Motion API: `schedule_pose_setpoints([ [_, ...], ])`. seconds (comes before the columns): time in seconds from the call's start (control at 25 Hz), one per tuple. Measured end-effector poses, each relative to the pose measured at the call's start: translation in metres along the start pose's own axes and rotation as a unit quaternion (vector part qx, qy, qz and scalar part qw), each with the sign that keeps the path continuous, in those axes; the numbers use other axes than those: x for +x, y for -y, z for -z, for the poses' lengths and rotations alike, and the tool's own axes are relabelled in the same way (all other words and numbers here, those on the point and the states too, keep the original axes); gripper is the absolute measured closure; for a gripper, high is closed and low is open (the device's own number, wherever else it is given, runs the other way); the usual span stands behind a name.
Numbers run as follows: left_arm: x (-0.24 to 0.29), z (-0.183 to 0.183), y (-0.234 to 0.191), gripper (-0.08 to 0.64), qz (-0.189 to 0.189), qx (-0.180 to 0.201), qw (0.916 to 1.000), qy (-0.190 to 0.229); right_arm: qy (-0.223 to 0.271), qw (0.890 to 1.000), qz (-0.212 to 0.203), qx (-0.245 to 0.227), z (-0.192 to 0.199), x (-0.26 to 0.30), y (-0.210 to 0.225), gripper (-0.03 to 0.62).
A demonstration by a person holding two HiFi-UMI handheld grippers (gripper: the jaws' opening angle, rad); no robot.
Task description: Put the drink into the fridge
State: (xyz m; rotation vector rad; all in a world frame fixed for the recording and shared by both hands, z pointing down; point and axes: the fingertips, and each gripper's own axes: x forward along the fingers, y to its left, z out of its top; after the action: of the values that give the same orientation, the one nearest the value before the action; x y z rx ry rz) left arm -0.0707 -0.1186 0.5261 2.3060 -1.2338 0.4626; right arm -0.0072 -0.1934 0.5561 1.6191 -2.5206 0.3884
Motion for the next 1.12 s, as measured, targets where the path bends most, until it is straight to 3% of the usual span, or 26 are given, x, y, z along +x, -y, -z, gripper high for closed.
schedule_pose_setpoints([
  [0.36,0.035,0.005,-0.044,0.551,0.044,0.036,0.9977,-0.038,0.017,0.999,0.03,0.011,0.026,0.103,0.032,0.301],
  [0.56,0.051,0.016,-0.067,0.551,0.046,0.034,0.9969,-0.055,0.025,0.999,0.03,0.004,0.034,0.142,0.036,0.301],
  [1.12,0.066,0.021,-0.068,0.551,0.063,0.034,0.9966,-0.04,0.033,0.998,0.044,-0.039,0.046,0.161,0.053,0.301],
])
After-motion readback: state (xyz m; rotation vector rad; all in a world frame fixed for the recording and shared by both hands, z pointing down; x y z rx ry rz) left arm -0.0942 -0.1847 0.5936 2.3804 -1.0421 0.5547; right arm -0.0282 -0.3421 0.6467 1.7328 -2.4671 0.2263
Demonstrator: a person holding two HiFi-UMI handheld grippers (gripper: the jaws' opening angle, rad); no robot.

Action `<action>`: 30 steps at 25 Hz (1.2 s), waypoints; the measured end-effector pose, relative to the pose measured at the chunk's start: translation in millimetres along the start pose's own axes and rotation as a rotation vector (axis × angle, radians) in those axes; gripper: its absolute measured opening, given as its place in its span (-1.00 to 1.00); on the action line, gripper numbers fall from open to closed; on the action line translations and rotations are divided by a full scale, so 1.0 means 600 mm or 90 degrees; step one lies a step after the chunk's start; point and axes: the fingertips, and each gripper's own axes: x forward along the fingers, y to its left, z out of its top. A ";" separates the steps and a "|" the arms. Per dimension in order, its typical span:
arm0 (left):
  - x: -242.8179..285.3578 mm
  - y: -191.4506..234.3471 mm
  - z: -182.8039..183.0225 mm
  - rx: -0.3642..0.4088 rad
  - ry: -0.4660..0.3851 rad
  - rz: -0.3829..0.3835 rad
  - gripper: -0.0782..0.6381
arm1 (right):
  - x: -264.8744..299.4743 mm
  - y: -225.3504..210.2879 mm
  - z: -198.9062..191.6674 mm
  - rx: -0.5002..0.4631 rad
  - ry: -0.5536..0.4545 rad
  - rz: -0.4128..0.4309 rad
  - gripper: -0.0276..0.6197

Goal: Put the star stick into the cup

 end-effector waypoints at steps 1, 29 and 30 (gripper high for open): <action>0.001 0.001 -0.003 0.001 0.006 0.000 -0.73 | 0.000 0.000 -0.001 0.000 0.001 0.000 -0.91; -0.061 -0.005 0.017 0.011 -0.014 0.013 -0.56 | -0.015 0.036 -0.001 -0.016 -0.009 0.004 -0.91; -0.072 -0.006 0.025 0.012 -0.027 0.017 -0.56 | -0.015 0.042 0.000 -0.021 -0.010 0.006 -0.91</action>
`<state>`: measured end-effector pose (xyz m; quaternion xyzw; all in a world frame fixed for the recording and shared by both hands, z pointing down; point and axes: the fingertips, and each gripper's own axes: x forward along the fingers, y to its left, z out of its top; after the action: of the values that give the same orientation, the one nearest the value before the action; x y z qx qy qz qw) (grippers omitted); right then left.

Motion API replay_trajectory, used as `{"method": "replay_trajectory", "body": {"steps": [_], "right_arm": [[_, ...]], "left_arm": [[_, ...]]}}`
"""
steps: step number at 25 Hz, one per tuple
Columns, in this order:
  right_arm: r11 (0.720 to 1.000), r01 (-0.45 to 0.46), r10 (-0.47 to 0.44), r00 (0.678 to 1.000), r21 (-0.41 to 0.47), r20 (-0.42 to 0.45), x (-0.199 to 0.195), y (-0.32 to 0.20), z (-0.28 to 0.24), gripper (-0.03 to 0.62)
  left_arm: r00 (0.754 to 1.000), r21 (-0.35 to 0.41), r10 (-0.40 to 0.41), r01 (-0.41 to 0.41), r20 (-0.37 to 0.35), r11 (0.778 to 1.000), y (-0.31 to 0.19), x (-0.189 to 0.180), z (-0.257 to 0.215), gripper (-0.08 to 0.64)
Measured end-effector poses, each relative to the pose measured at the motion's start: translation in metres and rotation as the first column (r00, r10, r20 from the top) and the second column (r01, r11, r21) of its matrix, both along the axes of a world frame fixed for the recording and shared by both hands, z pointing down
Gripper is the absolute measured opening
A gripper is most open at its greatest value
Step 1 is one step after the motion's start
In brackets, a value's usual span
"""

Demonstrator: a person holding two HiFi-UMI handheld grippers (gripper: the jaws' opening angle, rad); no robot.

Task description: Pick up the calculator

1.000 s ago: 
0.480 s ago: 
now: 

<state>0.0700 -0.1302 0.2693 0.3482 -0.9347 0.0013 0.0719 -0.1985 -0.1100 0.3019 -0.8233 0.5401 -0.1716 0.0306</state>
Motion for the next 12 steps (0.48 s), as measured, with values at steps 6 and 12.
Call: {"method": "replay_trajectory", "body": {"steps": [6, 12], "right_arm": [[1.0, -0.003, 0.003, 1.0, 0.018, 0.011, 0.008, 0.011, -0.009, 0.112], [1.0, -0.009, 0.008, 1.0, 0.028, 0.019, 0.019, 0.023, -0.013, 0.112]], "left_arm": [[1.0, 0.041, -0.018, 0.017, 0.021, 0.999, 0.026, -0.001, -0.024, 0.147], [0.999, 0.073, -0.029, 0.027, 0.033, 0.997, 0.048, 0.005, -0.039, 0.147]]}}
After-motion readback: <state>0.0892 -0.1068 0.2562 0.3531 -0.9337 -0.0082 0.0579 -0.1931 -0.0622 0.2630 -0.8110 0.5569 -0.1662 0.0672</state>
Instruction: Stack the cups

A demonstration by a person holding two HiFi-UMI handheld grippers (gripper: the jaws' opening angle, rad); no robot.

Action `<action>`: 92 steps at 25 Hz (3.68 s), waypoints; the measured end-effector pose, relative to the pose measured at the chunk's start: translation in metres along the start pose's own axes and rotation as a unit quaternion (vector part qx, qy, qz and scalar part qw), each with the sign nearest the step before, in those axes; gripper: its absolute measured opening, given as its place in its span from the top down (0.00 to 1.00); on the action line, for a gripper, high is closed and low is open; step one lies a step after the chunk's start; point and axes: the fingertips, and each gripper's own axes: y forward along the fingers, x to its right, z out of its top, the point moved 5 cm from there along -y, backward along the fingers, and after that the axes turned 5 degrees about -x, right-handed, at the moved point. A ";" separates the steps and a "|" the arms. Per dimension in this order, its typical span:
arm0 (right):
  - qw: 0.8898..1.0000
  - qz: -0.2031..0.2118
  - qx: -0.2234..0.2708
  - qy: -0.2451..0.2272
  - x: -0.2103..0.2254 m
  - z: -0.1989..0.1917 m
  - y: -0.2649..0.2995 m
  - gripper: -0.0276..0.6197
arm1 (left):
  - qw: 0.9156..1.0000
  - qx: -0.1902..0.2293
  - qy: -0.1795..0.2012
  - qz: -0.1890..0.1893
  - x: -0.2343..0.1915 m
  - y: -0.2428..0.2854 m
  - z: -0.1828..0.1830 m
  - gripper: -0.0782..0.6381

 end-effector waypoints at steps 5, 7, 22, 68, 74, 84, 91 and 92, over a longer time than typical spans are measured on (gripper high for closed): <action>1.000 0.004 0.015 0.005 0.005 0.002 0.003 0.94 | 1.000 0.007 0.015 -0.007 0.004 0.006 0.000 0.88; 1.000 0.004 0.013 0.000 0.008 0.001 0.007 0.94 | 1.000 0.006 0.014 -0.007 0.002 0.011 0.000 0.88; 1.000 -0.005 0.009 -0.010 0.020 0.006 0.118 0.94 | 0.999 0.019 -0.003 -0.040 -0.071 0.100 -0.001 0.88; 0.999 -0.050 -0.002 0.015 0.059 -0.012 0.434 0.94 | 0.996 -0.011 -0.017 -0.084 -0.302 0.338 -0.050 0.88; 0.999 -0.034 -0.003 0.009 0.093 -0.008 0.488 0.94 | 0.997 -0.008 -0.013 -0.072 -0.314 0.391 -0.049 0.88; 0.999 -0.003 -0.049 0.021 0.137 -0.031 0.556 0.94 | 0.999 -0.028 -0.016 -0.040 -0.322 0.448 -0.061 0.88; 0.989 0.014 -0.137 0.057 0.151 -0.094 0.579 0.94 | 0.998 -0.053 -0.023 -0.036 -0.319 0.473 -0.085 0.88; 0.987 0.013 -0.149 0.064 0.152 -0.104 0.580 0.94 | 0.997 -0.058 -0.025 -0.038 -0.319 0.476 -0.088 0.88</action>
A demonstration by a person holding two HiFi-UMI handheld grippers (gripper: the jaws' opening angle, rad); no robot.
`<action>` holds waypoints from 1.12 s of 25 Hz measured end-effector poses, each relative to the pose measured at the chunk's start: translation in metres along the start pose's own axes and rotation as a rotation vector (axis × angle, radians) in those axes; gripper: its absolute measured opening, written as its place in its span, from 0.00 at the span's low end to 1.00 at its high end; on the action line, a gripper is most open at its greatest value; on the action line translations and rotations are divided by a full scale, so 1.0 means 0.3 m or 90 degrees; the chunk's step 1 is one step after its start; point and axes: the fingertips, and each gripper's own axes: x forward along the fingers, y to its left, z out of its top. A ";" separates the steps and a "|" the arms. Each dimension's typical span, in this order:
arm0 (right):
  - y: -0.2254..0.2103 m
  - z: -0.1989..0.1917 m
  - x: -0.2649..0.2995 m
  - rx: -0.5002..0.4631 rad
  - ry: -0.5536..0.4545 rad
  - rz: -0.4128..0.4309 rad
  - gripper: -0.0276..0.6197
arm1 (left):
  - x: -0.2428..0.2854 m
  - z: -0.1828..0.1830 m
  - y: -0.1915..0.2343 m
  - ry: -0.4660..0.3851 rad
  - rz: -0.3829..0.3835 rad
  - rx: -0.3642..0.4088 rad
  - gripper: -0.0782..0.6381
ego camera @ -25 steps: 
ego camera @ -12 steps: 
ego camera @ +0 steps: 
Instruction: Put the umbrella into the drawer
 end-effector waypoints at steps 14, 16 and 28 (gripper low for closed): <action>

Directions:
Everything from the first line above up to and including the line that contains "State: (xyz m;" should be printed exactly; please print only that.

Answer to this task:
Motion API: `schedule_pose_setpoints([ [_, ...], ])`. seconds (comes before the columns): time in seconds from the call's start (control at 25 Hz), one per tuple. Measured end-effector poses, each relative to the pose measured at the call's start: translation in metres along the start pose's own axes and rotation as a unit quaternion (vector part qx, qy, qz and scalar part qw), each with the sign that keeps the path continuous, in those axes; the numbers use other axes than those: x for +x, y for -y, z for -z, for the poses' lengths and rotations alike, and the tool's own axes are relabelled in the same way (all other words and numbers here, those on the point and the states too, keep the original axes); gripper is the absolute measured closure; for a gripper, high is closed and low is open (the device's own number, wherever else it is given, runs the other way); the usual span stands behind a name.
Numbers run as follows: left_arm: x (-0.24 to 0.29), z (-0.183 to 0.183), y (-0.234 to 0.191), gripper (-0.08 to 0.64), qz (-0.189 to 0.189), qx (-0.180 to 0.201), qw (0.916 to 1.000), qy (-0.190 to 0.229); right_arm: qy (-0.223 to 0.271), qw (0.890 to 1.000), qz (-0.212 to 0.203), qx (-0.245 to 0.227), z (-0.192 to 0.199), x (-0.26 to 0.30), y (-0.210 to 0.225), gripper (-0.03 to 0.62).
A demonstration by a person holding two HiFi-UMI handheld grippers (gripper: the jaws' opening angle, rad); no robot.
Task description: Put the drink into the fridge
State: (xyz m; rotation vector rad; all in a world frame fixed for the recording and shared by both hands, z pointing down; point and axes: the fingertips, and each gripper's own axes: x forward along the fingers, y to its left, z out of its top; after the action: of the values that give the same orientation, the one nearest the value before the action; x y z rx ry rz) left arm -0.0707 -0.1186 0.5261 2.3060 -1.2338 0.4626; right arm -0.0072 -0.1934 0.5561 1.6191 -2.5206 0.3884

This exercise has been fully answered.